Karen Westphal was stranded, sitting in the middle of a marsh in southwestern Louisiana, waiting for the weather to behave. “We can only get in and out of the site by boat, so I’m stuck here right now,” she explained as the rain poured down. Westphal, the Atchafalaya basin program manager, which is part of Audubon’s Louisiana Coastal Initiative, routinely chases away alligators while getting caked with mud and bitten by hordes of mosquitoes as she works at the Paul J. Rainey Wildlife Sanctuary.
The capricious elements and relentless critters are a normal part of Westphal’s days in Rainey, where she’s worked for months now, helping to restore the marshlands. There is serious erosion in the sanctuary, and the caretakers worry that it may get worse, but Westphal is using a novel technique to combat it: dredging.
Hurricanes, especially Rita, which hit in 2005, and 2008’s Ike, tore up acres upon acres in the sanctuary, leaving behind ponds connected to waterways and isolated areas of open water where tall cane, spike rush, and grasses once stood. From the air, it’s easy to see the patchwork layout. “People have said it looks like rotting cloth,” says David Ringer, Audubon’s communications director for the Gulf of Mexico and the Mississippi Flyway.
Erosion doesn’t stop after hurricane season, either. Wind-driven water laps at already fragile edges, slowly eating away at the marshland. Without chances for plants to re-root, a marsh can disappear completely into open water. The Rainey Sanctuary, Audubon’s oldest wildlife sanctuary, covers 26,000 acres and is especially important for wintering waterfowl. The recent degradation called for human intervention, and the team opted for dredging, an approach not typically associated with marshes.
To dredge a waterway, muck from its bed is scooped out or sucked up to make the channel deeper. The idea at Rainey was to take mud dredged from the bottoms of the canals cut through the marshland and deposit it into the bare marsh sites. Plants could then re-colonize the new “land.” Dredges, however, are usually enormous as well as enormously expensive. The Rainey restoration project needed a different kind of dredge, one that could traverse shallow waters, navigate twists and turns, and be used in small areas.

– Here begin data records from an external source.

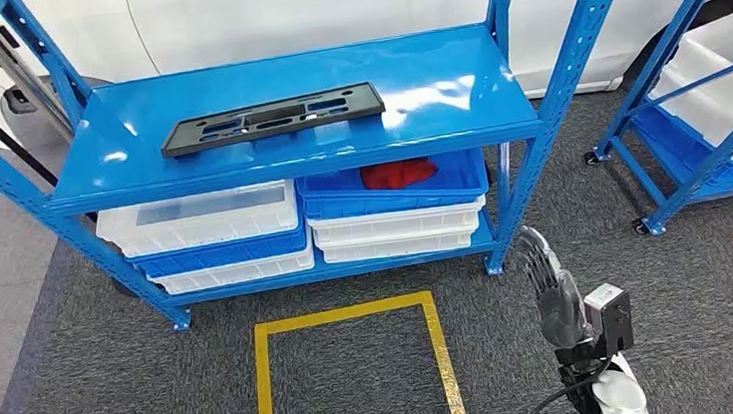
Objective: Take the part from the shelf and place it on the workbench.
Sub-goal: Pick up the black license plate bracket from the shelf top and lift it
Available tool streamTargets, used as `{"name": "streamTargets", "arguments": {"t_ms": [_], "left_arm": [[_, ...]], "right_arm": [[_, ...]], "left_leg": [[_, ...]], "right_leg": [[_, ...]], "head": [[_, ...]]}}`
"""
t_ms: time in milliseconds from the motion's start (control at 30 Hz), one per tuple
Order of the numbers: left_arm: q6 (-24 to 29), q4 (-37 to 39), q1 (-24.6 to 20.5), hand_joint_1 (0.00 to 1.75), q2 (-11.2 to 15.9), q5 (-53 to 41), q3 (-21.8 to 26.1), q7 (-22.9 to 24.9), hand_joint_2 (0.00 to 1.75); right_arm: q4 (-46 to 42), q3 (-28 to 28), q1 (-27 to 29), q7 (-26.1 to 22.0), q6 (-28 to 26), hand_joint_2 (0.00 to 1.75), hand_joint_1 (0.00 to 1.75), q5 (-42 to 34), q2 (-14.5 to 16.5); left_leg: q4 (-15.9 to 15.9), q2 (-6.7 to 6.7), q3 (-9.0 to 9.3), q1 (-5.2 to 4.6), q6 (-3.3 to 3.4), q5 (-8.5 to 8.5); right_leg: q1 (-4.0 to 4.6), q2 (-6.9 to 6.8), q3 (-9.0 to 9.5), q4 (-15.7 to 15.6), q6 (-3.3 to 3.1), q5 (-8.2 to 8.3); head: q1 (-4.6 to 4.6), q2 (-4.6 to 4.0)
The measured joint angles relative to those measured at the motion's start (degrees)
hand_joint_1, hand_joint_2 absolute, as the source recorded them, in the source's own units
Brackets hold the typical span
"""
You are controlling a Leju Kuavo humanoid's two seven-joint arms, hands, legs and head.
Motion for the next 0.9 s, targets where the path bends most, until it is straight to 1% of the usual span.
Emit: {"name": "streamTargets", "arguments": {"t_ms": [33,67,100,133,167,200,233,333,367,433,467,500,567,600,633,667,700,733,767,800,867,900], "left_arm": [[0.1,0.1,0.0,0.0,0.0,0.0,0.2,0.0,0.0],[0.1,0.1,0.0,0.0,0.0,0.0,0.5,0.0,0.0],[0.3,0.2,-0.1,0.0,0.0,0.0,1.0,0.0,0.0],[0.4,0.2,-0.2,0.0,0.0,0.0,1.5,0.0,0.0],[0.5,0.3,-0.2,0.0,0.0,0.0,1.9,0.0,0.0],[0.6,0.3,-0.3,0.0,0.0,0.0,2.2,0.0,0.0],[0.7,0.3,-0.3,0.0,0.0,0.0,2.3,0.0,0.0],[0.7,0.3,-0.3,0.0,0.0,0.0,2.4,0.0,0.0],[0.7,0.3,-0.3,0.0,0.0,0.0,2.4,0.0,0.0],[0.8,0.3,-0.6,0.0,0.0,-0.1,3.2,0.0,0.0],[1.0,0.5,-0.9,0.0,0.0,-0.1,4.1,0.0,0.0],[1.1,0.6,-1.2,0.0,0.0,-0.1,5.3,-0.1,0.0],[1.5,0.9,-1.7,0.0,-0.1,0.0,7.4,-0.1,0.0],[1.6,1.1,-1.8,0.0,-0.1,0.0,8.1,-0.1,0.0],[1.7,1.2,-1.9,0.0,-0.1,0.0,8.6,-0.1,0.0],[1.8,1.2,-2.0,0.0,-0.1,0.0,9.1,-0.1,0.0],[1.8,1.3,-2.1,0.0,-0.1,0.0,9.5,-0.1,0.0],[1.8,1.3,-2.3,0.0,-0.1,0.0,9.9,-0.2,0.0],[1.8,1.4,-2.6,0.0,-0.2,0.0,10.3,-0.2,0.0],[1.8,1.5,-2.7,0.0,-0.2,0.0,10.7,-0.2,0.0],[1.8,1.7,-2.9,0.0,-0.2,0.0,11.5,-0.3,0.0],[1.7,1.7,-3.0,0.0,-0.3,0.0,11.8,-0.3,0.0]], "right_arm": [[-0.8,0.3,-0.1,-0.2,0.3,0.0,0.0,-0.4,0.0],[-1.6,0.6,-0.3,-0.4,0.6,0.0,0.0,-0.7,0.0],[-3.3,1.2,-0.6,-0.9,1.2,0.0,0.0,-1.5,0.0],[-5.1,1.8,-0.9,-1.3,1.8,0.0,0.0,-2.3,0.0],[-6.4,2.3,-1.2,-1.7,2.3,0.0,0.0,-2.9,0.0],[-7.4,2.6,-1.4,-2.0,2.6,0.0,0.0,-3.3,0.0],[-7.8,2.8,-1.5,-2.1,2.8,0.0,0.0,-3.5,0.0],[-7.9,2.8,-1.5,-2.1,2.8,0.0,0.0,-3.6,0.0],[-8.1,2.9,-1.5,-2.2,2.9,0.0,0.0,-3.7,0.0],[-10.2,3.7,-2.0,-2.8,3.6,0.0,0.0,-4.7,-0.1],[-12.9,4.6,-2.5,-3.5,4.7,0.0,0.0,-6.0,-0.2],[-16.4,5.8,-3.3,-4.5,6.0,0.0,0.0,-7.8,-0.4],[-22.6,7.8,-4.3,-6.4,8.5,0.0,0.0,-11.1,-0.8],[-24.4,8.5,-4.6,-6.9,9.3,0.0,0.0,-12.2,-0.9],[-25.7,8.9,-4.7,-7.4,9.9,0.0,0.0,-13.0,-1.0],[-27.0,9.4,-4.9,-7.8,10.6,0.0,0.0,-13.7,-1.1],[-28.0,9.7,-5.1,-8.2,11.1,0.0,0.0,-14.4,-1.1],[-29.0,10.0,-5.2,-8.5,11.6,0.0,0.0,-15.0,-1.2],[-30.0,10.2,-5.2,-8.8,12.1,0.0,0.0,-15.5,-1.3],[-31.0,10.4,-5.3,-9.0,12.6,0.0,0.0,-15.9,-1.5],[-32.5,10.8,-5.3,-9.2,13.4,0.0,0.0,-16.4,-1.9],[-32.9,10.9,-5.2,-9.3,13.5,0.0,0.0,-16.6,-2.1]], "left_leg": [[-0.6,-0.02,0.14,0.0,0.11,0.78],[-1.9,-0.1,0.63,-0.01,0.25,1.84],[-4.5,-0.41,1.65,-0.04,0.55,3.94],[-8.5,-1.19,3.23,-0.07,0.96,6.28],[-12.0,-1.95,4.63,-0.11,1.3,8.13],[-14.5,-2.65,5.62,-0.13,1.55,9.31],[-15.6,-3.12,6.04,-0.14,1.69,9.73],[-15.7,-3.21,6.06,-0.14,1.71,9.69],[-15.8,-3.52,6.17,-0.13,1.76,9.56],[-16.6,-3.98,6.59,-0.21,1.88,9.07],[-17.3,-3.57,6.99,-0.15,2.26,9.04],[-18.0,-2.55,7.3,-0.15,2.67,9.07],[-18.8,-0.21,7.72,-0.09,3.56,9.3],[-18.8,0.59,7.74,-0.17,3.65,9.2],[-18.7,1.01,7.77,-0.19,3.62,9.1],[-18.6,1.33,7.83,-0.2,3.51,8.98],[-18.5,1.55,7.9,-0.2,3.36,8.83],[-18.3,1.7,7.93,-0.22,3.18,8.66],[-18.1,1.84,7.91,-0.33,2.97,8.49],[-17.9,1.92,7.87,-0.42,2.73,8.38],[-17.9,1.98,7.86,-0.62,2.18,8.34],[-17.9,1.96,7.85,-0.58,1.89,8.29]], "right_leg": [[0.05,0.3,0.06,0.0,-0.01,-0.01],[0.1,0.59,0.13,0.0,-0.01,-0.02],[0.18,1.16,0.29,0.0,-0.01,-0.04],[0.23,1.73,0.43,0.0,0.03,-0.09],[0.25,2.14,0.54,0.0,0.06,-0.12],[0.25,2.4,0.61,0.0,0.1,-0.15],[0.24,2.52,0.63,0.0,0.12,-0.17],[0.22,2.53,0.62,0.0,0.13,-0.17],[0.19,2.57,0.6,0.0,0.14,-0.18],[0.07,3.21,0.21,0.0,0.62,-0.05],[0.09,2.86,-0.19,0.5,1.13,-0.33],[0.08,2.13,-1.83,3.4,1.71,-1.86],[0.1,0.05,-6.06,11.6,2.53,-5.57],[0.03,-0.38,-7.94,15.1,2.69,-6.67],[0.01,-0.48,-8.17,15.3,2.78,-6.0],[0.0,-0.62,-7.22,13.3,2.8,-4.38],[-0.01,-0.81,-5.38,9.7,2.74,-2.33],[0.03,-1.06,-3.33,5.7,2.54,-0.81],[0.14,-1.27,-1.7,2.5,2.27,0.25],[0.27,-1.42,-0.73,0.6,1.98,0.65],[0.51,-1.41,-0.47,-0.3,1.42,0.6],[0.4,-1.33,-0.4,-0.4,1.13,0.7]], "head": [[0.0,0.0],[0.0,0.0],[0.0,0.0],[0.0,0.0],[0.0,0.0],[0.0,0.0],[0.0,0.0],[0.0,0.0],[0.0,0.0],[0.0,0.0],[0.0,0.0],[0.0,0.0],[0.0,0.0],[0.0,0.0],[0.0,0.0],[0.0,0.0],[0.0,0.0],[0.0,0.0],[0.0,0.0],[0.0,0.0],[0.0,0.0],[0.0,0.0]]}}
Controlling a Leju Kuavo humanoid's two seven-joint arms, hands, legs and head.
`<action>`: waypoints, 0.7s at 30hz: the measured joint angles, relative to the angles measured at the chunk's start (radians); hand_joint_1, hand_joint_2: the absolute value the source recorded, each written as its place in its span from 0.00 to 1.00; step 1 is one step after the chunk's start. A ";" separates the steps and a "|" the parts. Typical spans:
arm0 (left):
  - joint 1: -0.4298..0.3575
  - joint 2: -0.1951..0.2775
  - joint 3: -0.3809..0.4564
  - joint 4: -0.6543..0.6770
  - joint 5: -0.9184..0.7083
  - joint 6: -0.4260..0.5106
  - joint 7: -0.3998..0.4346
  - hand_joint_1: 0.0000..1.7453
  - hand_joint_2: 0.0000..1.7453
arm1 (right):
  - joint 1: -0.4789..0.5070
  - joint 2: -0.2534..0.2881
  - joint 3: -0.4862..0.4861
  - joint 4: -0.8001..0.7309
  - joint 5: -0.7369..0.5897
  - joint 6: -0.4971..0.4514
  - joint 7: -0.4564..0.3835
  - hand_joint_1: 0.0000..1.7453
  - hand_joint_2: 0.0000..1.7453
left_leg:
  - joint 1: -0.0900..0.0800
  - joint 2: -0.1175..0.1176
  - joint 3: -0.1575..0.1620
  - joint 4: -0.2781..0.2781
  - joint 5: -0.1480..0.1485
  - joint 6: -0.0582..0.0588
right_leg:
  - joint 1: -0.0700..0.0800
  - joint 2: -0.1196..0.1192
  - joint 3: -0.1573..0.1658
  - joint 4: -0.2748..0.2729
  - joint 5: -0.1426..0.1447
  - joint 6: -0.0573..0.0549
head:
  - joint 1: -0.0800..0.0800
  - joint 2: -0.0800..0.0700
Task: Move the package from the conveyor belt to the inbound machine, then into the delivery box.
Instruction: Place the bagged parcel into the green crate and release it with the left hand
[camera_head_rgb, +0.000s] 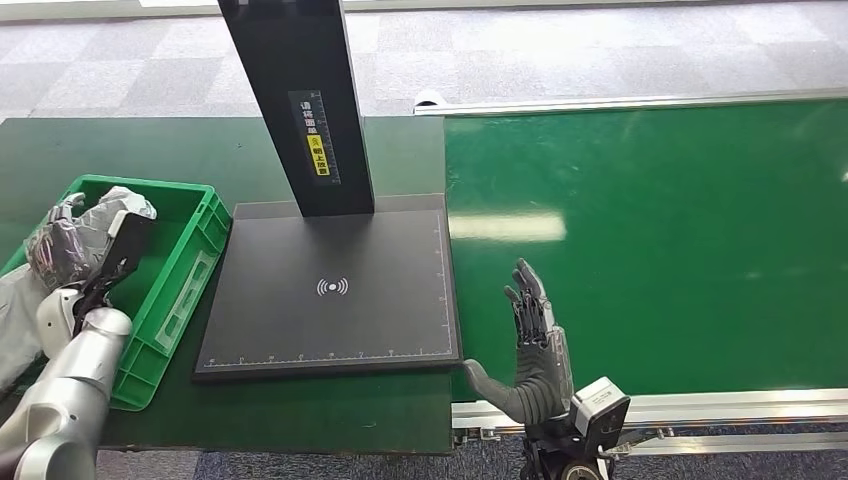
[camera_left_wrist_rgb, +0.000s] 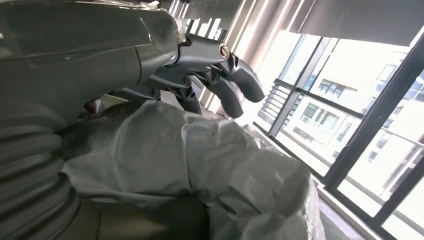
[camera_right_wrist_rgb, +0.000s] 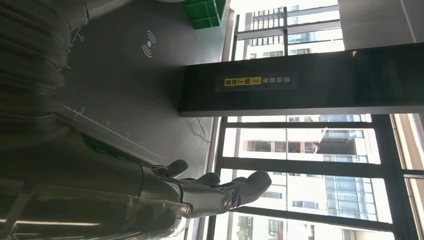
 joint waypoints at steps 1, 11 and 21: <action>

The Louisiana Coastal Initiative turned for help to a local company, the Javeler Construction Co., which designed a made-to-order, state-of-the-art portable dredge, worth $100,000, and then donated it to Audubon. Funding from TogetherGreen, the organization’s partnership with Toyota, helped the project get under way.
The small dredge, christened the “John James” for Audubon’s namesake, sucked up its first mud in November and has been operating weekly since then. Initially, Westphal and others, including a research group from Louisiana State University, tested the dredging method on about two acres. Considering that hundreds of acres have been damaged, that may not sound like a lot of land. But that’s the point, says Westphal—by reviving small areas of the marsh, the team can avoid disturbing more land or spending millions of dollars.
The effects of the dredging have been immediate. “Almost as soon as we’re done pumping, the birds are waiting,” says Westphal. She has seen American egrets, snowy egrets, and sandpipers returning to the sites, in addition to raccoons and alligators. The native grasses have also started to re-colonize the areas where their roots once dug.
Weather permitting, the team will continue to restore the marsh one plot at a time. “We’re actually creating land and making instant bird habitat,” says Ringer. “It’s a hopeful story.”